I continued to run other games with my closer friends, but the club's co-founder went on to run AD&D for the players he'd picked up there. I was invited to a few games, of which I have little memory. I do remember making a Bard that followed a Paladin around, and writing songs (parodies of current hits) to accompany his adventures. I seldom got to play, but when I did (when I do), my characters are high on color and low on usefulness, when they're not outright pains in the ass. The guy who owned the apartment where we played thought it was a hoot, and then went back to the "I hit it" style of play. I was obviously trying to make things interesting for myself because I was essentially bored either by the way most people played or the genre itself. (D&D is, I can safely say, a genre unto itself. It goes beyond sword & sorcery, it's also strangely procedural, the way encounters are done, the characters' singular quest for treasure and XP... The way it's PLAYED has become its own genre, quite unlike any literary source). Anyway, that guy got arrested for lying on a job application and the game collapsed.

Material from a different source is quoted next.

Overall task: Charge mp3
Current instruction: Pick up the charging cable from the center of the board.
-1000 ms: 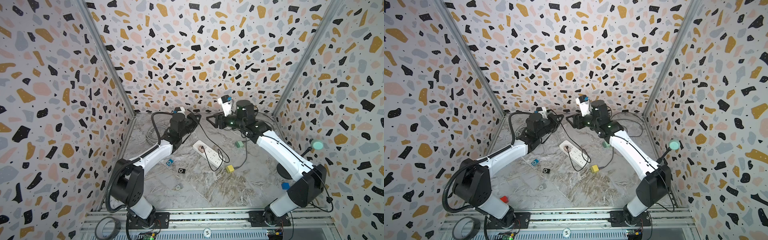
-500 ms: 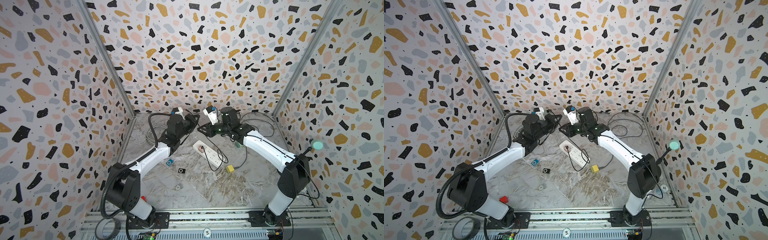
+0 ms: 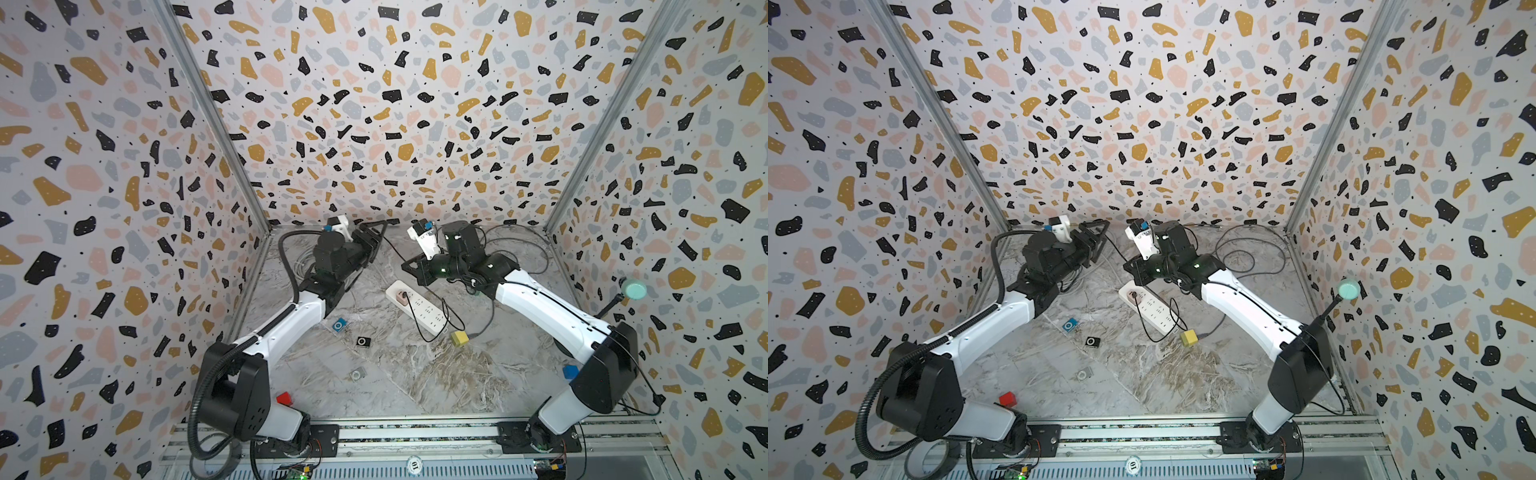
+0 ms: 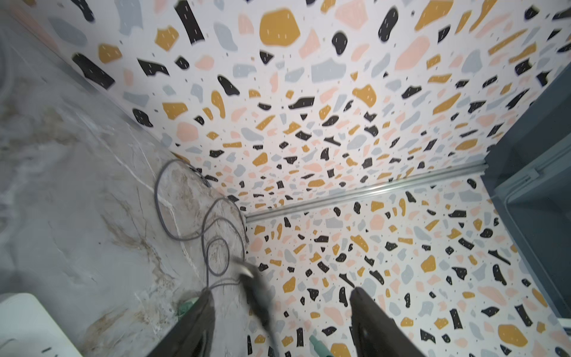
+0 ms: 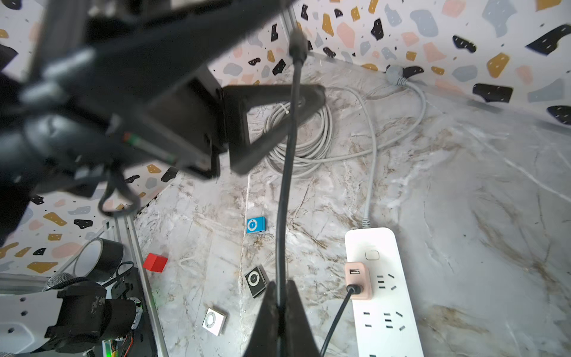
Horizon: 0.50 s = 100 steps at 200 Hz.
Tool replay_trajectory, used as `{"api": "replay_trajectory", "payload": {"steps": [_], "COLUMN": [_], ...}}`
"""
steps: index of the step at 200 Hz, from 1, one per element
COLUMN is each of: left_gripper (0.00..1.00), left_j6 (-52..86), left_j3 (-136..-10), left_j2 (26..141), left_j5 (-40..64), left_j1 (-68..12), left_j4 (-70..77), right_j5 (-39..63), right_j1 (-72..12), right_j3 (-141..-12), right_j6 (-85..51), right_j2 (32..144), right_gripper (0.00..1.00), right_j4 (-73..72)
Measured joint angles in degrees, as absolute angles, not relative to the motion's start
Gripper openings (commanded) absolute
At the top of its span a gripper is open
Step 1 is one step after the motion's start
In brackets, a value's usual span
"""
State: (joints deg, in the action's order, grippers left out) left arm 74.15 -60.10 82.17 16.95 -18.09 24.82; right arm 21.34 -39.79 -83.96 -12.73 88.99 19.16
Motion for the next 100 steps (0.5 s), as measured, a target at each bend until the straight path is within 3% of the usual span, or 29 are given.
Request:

I would get to use the club's players for new and different things eventually. As I got to know them through those sleepy AD&D games, they started to trust me, and a little game called Dream Park would again change everything...

In Part III: The Rise of Multi-Genre!

Further reading about this era :
One of my failed attempts at playing
My miniatures from that era
Using my RPG book collection as reference for university papers

Comments

Siskoid said…
Parts III and IV early next week.
Jeff W. Moore said…
I am really enjoying this. Thanks for sharing. "Anyway, that guy got arrested for lying on a job application and the game collapsed." ... You can get arrested for lying on a job application??!

Jeff
Siskoid said…
I didn't really know him. It's my understanding he had a criminal record (a bar fight resulting in an assault charge) and he didn't put it on there. Maybe he got a fine and couldn't pay it.

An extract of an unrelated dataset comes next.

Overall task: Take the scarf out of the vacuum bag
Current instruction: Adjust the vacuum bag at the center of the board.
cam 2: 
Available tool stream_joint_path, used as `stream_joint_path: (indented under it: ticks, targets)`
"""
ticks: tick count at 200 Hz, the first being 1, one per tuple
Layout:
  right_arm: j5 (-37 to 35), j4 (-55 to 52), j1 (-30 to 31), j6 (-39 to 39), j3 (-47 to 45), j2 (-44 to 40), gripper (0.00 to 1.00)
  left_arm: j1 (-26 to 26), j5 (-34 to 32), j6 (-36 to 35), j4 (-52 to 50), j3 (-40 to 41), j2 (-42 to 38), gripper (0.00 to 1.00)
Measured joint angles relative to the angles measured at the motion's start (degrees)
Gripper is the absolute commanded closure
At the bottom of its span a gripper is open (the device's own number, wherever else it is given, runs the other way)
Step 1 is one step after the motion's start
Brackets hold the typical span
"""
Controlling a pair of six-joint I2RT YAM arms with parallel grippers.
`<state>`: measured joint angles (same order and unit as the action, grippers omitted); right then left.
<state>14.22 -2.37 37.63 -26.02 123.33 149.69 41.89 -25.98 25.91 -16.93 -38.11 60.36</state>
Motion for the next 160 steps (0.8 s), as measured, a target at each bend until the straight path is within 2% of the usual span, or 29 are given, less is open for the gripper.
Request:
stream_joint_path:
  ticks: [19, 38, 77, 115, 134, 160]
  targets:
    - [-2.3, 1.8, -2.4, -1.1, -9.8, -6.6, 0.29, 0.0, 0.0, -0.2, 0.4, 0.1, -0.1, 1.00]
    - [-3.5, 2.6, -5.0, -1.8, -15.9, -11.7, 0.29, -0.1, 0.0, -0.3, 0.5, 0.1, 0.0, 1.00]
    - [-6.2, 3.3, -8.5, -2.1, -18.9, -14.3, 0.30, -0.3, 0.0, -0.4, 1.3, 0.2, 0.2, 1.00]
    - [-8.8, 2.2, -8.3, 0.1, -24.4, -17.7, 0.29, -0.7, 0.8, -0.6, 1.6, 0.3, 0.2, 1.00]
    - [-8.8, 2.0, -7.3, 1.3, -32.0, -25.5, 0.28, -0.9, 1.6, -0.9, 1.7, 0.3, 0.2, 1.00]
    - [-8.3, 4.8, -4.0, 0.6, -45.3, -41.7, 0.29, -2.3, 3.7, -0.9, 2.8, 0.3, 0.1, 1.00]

A few months later, I scored his vacated apartment. It has since burned down. These are all unconnected events.

Thanks for the kind words, Jeff. Say, did you ever get to play the Doctor Who RPG?
Jeff W. Moore said…
I have not. But I should have tried to arrange one for tonight as a one shot since my D&D game was canceled because a few players couldn't make it (including the girl friend, and there are dire consequences should one trudge ahead with the D&D campaign in absence of the girlfriend.) I'm actually running a 4th edition D&D game right now that has 8 players (gak!) in it (as the DM, I make 9.) ... Oh, well ... maybe I will try to pull together that Doctor Who play test tonight ...
Siskoid said…
EIGHT??? That's pretty big. I don't think I've ever had more than 5 players at a time, which works out to my number of chairs ;).
Jeff W. Moore said…
I once ran a Champions game at a comic shop that grew to 18 players. It was ridiculous. The owner of the comic shop liked talking about the game but didn't want to alienate anyone who might want to play (as they were his customers) so he just kept saying "yes" anytime someone asked if they could join. Eventually the group collapsed under its own weight.
Siskoid said…
That's practically the Legion of Super-Heroes!